[Task requirements] In the data below, find the line containing "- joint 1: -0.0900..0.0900", then set down that line and every later line up to and including the line containing "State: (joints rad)", exactly.
--------------------
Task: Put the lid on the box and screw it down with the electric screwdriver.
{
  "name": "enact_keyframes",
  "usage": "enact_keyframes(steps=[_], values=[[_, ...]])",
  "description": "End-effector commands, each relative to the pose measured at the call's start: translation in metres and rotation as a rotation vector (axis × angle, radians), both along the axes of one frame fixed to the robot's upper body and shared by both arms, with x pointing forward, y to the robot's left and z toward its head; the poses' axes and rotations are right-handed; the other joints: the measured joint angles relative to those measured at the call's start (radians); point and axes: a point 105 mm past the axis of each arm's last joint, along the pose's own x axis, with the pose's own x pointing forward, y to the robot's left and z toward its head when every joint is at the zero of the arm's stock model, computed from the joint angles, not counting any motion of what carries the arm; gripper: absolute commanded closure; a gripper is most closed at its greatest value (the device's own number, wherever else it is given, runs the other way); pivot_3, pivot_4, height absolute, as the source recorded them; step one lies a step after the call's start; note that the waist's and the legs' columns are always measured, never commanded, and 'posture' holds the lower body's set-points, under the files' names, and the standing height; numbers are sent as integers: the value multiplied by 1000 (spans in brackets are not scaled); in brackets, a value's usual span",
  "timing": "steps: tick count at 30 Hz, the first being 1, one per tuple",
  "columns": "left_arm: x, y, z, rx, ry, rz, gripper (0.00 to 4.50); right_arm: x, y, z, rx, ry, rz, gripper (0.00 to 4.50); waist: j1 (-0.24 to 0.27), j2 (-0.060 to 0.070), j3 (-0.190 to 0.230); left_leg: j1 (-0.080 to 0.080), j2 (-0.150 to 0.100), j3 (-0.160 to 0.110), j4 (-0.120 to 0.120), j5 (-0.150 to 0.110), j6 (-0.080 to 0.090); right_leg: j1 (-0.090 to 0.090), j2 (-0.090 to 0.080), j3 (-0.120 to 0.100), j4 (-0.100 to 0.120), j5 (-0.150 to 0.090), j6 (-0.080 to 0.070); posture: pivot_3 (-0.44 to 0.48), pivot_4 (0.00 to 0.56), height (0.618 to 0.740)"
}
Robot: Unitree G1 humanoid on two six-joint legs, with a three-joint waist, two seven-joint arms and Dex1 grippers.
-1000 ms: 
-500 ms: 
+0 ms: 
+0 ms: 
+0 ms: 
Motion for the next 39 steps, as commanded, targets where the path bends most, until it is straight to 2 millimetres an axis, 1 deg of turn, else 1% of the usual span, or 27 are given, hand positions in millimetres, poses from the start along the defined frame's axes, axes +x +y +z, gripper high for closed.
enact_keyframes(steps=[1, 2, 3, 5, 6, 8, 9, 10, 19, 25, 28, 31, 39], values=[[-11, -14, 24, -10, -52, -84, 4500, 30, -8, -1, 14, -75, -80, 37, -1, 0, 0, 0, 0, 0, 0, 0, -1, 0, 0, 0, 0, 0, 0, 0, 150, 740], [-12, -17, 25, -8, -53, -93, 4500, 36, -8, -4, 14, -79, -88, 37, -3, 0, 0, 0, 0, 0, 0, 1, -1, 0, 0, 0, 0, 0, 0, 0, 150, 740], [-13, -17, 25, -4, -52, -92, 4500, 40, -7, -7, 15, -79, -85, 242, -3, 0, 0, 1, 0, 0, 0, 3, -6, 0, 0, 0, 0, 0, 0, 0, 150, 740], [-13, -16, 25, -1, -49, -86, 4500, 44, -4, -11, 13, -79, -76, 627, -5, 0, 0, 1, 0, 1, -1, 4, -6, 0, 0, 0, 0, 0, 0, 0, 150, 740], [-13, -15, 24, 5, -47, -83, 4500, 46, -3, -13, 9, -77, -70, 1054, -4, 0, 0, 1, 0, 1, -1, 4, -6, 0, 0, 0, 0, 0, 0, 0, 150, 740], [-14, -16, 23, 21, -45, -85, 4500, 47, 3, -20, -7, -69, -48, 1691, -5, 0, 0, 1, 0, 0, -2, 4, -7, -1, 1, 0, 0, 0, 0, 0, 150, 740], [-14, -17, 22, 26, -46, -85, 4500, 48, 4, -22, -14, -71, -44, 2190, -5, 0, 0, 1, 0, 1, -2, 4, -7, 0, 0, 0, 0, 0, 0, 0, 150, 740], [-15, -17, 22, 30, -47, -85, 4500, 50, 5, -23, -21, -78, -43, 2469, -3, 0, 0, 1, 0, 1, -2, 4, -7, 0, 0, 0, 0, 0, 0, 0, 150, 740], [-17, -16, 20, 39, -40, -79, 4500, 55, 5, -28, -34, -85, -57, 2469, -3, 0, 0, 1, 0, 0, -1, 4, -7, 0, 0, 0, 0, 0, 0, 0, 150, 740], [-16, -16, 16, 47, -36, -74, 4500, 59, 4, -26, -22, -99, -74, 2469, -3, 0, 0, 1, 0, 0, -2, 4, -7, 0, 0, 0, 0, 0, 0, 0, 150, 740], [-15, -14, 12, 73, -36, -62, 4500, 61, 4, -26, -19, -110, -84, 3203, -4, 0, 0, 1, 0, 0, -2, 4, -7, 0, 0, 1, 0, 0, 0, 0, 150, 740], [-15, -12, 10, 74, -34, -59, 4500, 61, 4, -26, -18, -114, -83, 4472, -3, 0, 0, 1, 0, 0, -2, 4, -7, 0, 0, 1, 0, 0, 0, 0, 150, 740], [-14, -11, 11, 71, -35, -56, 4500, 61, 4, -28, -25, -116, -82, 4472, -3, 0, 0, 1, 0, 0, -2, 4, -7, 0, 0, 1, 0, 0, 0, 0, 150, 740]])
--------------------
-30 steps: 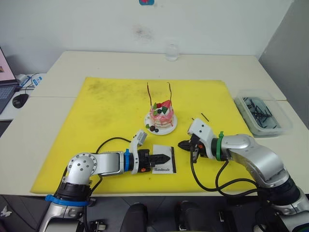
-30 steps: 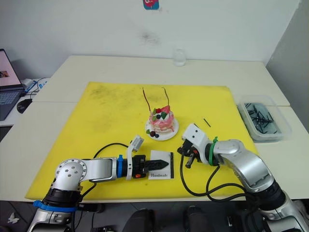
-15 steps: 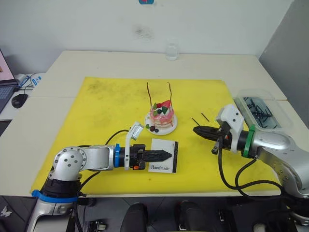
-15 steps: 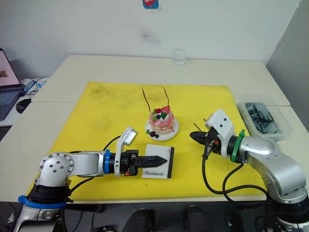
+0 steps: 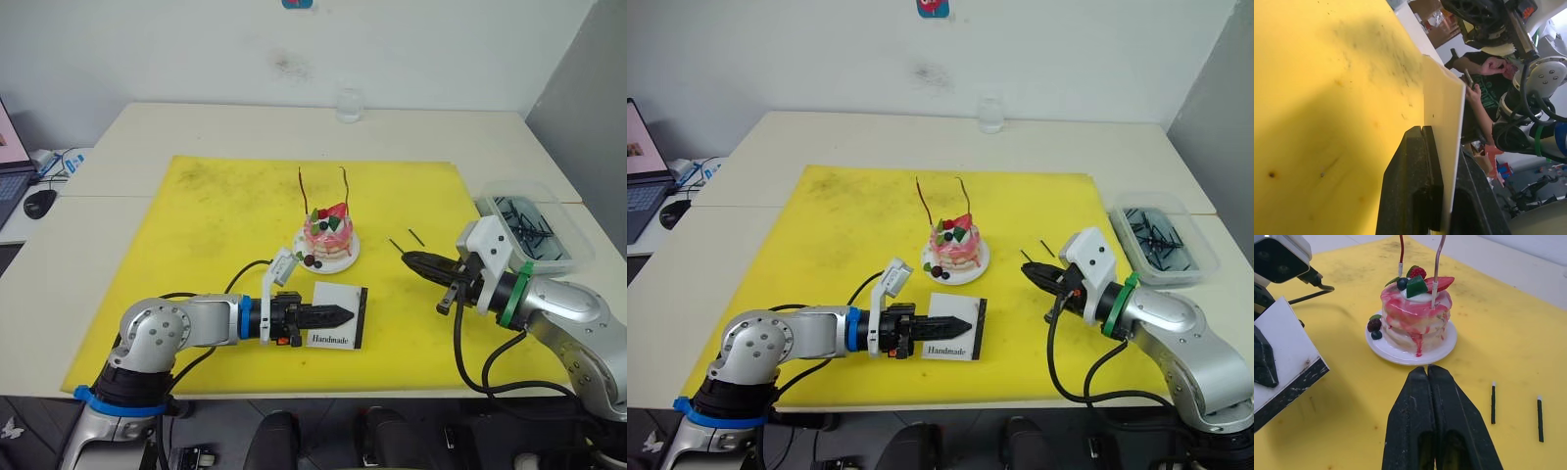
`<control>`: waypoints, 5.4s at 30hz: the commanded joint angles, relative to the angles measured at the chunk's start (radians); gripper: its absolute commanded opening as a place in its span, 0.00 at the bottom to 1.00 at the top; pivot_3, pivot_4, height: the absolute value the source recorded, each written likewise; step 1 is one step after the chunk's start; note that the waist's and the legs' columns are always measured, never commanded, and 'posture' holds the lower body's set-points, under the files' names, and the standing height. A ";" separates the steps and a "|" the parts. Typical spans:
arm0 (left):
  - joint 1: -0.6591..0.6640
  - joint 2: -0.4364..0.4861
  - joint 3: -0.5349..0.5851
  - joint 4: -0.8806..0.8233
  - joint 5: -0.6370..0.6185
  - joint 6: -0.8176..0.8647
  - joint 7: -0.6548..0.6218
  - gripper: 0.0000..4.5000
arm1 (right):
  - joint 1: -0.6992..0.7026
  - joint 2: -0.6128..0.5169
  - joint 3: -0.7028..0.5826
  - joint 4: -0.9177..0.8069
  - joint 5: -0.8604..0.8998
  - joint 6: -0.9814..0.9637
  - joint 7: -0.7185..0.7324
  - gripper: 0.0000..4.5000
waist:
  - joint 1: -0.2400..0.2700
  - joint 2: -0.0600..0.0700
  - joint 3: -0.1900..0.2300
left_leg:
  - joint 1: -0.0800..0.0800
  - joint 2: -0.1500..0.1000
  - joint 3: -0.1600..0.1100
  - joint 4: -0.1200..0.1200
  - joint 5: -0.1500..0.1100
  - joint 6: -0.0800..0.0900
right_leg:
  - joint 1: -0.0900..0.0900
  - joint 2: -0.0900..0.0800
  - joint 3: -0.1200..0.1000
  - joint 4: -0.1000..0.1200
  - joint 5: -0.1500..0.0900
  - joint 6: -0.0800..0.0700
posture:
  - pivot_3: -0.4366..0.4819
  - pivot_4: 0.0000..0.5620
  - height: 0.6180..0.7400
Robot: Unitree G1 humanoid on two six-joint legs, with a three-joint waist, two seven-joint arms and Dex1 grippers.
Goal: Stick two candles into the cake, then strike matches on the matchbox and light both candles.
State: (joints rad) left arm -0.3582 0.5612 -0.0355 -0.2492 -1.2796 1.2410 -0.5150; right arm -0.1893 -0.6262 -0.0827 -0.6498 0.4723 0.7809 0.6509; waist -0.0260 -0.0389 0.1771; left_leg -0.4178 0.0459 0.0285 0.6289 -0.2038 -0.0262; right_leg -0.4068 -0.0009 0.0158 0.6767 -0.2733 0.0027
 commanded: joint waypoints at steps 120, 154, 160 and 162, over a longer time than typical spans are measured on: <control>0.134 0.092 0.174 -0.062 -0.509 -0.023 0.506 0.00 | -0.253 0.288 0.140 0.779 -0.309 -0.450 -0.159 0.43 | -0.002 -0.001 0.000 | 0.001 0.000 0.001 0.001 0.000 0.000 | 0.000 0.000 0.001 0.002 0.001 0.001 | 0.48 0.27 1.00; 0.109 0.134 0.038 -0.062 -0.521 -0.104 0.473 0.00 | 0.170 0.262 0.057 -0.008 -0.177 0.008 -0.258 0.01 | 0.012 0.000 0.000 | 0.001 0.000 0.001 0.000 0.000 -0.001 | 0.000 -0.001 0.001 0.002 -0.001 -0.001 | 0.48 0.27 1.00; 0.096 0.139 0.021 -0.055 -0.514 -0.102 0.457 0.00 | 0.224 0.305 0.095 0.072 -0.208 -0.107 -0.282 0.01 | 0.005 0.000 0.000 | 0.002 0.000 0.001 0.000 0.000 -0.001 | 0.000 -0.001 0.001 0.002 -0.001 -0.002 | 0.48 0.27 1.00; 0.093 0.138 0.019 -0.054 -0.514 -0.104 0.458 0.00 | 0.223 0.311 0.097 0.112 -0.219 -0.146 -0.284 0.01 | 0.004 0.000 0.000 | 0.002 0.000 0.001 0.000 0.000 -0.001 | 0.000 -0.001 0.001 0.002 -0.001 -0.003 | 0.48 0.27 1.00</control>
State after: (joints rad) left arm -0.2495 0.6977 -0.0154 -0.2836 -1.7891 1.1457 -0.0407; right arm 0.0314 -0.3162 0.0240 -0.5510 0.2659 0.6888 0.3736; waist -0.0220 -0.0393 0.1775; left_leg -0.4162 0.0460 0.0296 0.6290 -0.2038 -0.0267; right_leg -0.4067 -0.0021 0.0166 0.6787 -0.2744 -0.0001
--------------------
[Response below]
  - joint 1: -0.0900..0.0900
  - joint 2: -0.0900..0.0800
  - joint 3: -0.1200..0.1000
  - joint 4: -0.1000..0.1200
  - joint 5: -0.1500..0.0900
  - joint 6: -0.0800..0.0700
posture:
  - pivot_3: -0.4366..0.4819
  - pivot_4: 0.0000..0.5620
  - height: 0.6180..0.7400
Robot: Unitree G1 humanoid on two six-joint legs, with a three-joint waist, two seven-joint arms and Dex1 grippers.
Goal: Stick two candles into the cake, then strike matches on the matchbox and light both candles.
State: (joints rad) left arm -0.3582 0.5612 -0.0355 -0.2492 -1.2796 1.2410 -0.5150; right arm -0.1893 -0.6262 -0.0827 -0.6498 0.4723 0.7809 0.6509; waist -0.0260 -0.0389 0.1771; left_leg -0.4178 0.0459 0.0285 0.6289 -0.2038 -0.0262; right_leg -0.4068 -0.0009 0.0158 0.6767 -0.2733 0.0027

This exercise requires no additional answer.